======== INFORMATION SHOWN ========

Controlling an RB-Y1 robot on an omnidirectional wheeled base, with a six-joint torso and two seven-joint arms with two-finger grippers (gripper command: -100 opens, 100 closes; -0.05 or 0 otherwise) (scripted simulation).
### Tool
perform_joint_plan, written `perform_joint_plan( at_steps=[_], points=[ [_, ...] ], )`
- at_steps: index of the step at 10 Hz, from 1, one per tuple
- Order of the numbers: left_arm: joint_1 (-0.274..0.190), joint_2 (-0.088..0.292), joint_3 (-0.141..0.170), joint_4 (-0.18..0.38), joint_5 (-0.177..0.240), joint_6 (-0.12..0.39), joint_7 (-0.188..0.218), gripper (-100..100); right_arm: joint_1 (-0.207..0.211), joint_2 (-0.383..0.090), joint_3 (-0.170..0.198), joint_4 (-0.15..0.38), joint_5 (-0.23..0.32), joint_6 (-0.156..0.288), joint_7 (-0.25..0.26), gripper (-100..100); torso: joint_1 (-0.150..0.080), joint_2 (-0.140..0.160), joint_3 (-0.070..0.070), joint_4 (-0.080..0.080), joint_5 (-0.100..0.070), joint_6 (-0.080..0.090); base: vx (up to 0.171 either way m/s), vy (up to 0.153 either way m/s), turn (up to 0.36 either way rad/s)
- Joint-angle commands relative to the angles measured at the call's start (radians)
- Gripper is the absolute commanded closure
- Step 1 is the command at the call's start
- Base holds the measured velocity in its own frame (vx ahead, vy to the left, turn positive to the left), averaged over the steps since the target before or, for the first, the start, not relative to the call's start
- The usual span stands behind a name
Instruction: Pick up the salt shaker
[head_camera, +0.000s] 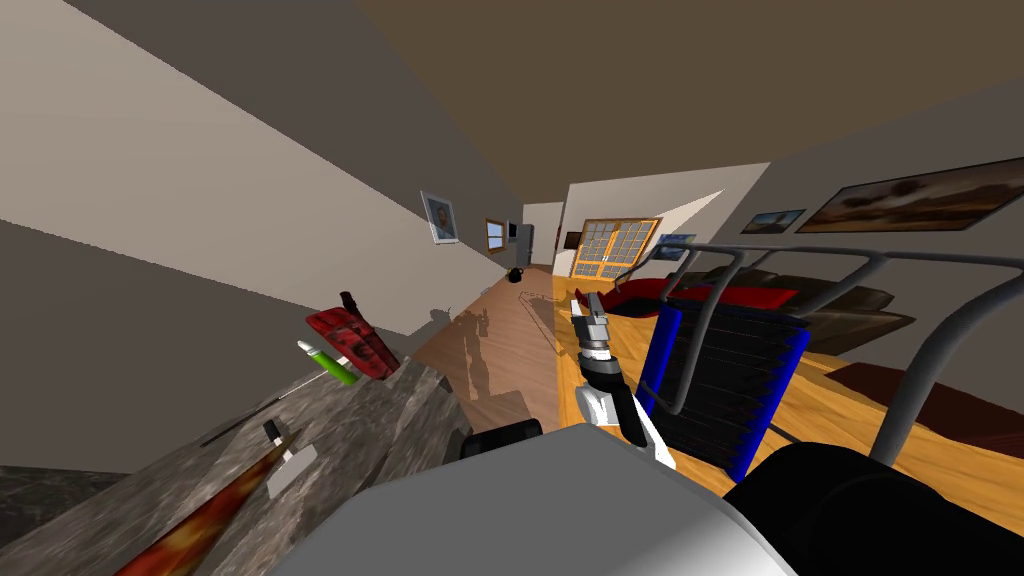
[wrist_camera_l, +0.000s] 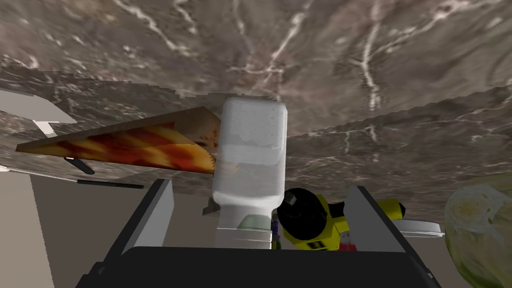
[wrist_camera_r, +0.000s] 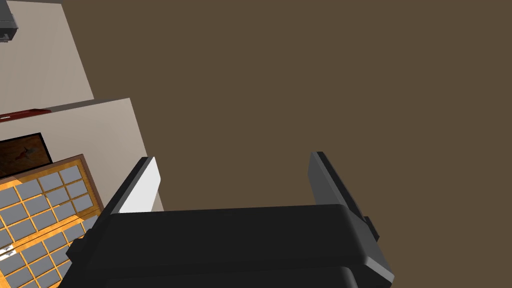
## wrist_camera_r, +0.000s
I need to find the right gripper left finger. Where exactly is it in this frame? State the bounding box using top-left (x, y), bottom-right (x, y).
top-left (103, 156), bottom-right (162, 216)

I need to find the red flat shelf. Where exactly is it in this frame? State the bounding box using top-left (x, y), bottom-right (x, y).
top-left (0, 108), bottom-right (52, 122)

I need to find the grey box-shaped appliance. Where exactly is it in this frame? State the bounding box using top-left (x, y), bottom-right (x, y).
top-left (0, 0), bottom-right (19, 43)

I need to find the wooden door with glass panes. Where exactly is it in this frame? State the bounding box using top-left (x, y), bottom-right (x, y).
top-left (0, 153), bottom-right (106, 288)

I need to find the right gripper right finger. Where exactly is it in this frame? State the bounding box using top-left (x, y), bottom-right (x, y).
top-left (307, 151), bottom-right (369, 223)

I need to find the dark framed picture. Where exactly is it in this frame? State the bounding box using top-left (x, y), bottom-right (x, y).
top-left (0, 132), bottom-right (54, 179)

========
======== INFORMATION SHOWN ========

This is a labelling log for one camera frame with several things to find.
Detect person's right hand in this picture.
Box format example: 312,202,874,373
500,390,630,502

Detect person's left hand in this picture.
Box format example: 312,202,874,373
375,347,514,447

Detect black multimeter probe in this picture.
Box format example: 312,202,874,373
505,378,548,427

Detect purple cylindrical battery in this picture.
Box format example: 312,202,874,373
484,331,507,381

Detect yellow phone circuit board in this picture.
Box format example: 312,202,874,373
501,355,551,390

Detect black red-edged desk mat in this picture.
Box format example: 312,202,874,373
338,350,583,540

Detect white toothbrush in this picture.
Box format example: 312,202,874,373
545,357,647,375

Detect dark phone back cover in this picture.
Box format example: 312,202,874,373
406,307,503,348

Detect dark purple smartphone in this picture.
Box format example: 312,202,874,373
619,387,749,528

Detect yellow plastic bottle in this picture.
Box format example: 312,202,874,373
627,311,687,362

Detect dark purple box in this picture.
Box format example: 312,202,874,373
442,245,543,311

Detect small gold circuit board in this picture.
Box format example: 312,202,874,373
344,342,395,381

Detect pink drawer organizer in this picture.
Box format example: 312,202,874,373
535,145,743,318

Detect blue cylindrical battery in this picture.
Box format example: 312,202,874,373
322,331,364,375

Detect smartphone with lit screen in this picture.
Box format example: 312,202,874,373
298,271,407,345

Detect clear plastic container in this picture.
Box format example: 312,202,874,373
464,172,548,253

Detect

========

▸ **ABOUT THIS EXERCISE**:
Everything from the line with "Detect purple cylindrical" through the line with "Detect clear plastic" in the listing above must be retyped exactly, with nothing added.

▸ **SOLUTION TO THE EXERCISE**:
Detect purple cylindrical battery in this picture.
Box format example: 312,202,874,373
484,331,507,381

Detect yellow phone circuit board in this picture.
Box format example: 312,202,874,373
501,355,551,390

Detect black red-edged desk mat in this picture.
Box format example: 312,202,874,373
338,350,583,540

Detect white toothbrush in this picture.
Box format example: 312,202,874,373
545,357,647,375

Detect dark phone back cover in this picture.
Box format example: 312,202,874,373
406,307,503,348

Detect dark purple smartphone in this picture.
Box format example: 312,202,874,373
619,387,749,528

Detect yellow plastic bottle in this picture.
Box format example: 312,202,874,373
627,311,687,362

Detect dark purple box in this picture.
Box format example: 312,202,874,373
442,245,543,311

Detect small gold circuit board in this picture.
Box format example: 312,202,874,373
344,342,395,381

Detect pink drawer organizer in this picture.
Box format example: 312,202,874,373
535,145,743,318

Detect blue cylindrical battery in this picture.
Box format example: 312,202,874,373
322,331,364,375

Detect smartphone with lit screen in this picture.
Box format example: 312,202,874,373
298,271,407,345

Detect clear plastic container in this picture.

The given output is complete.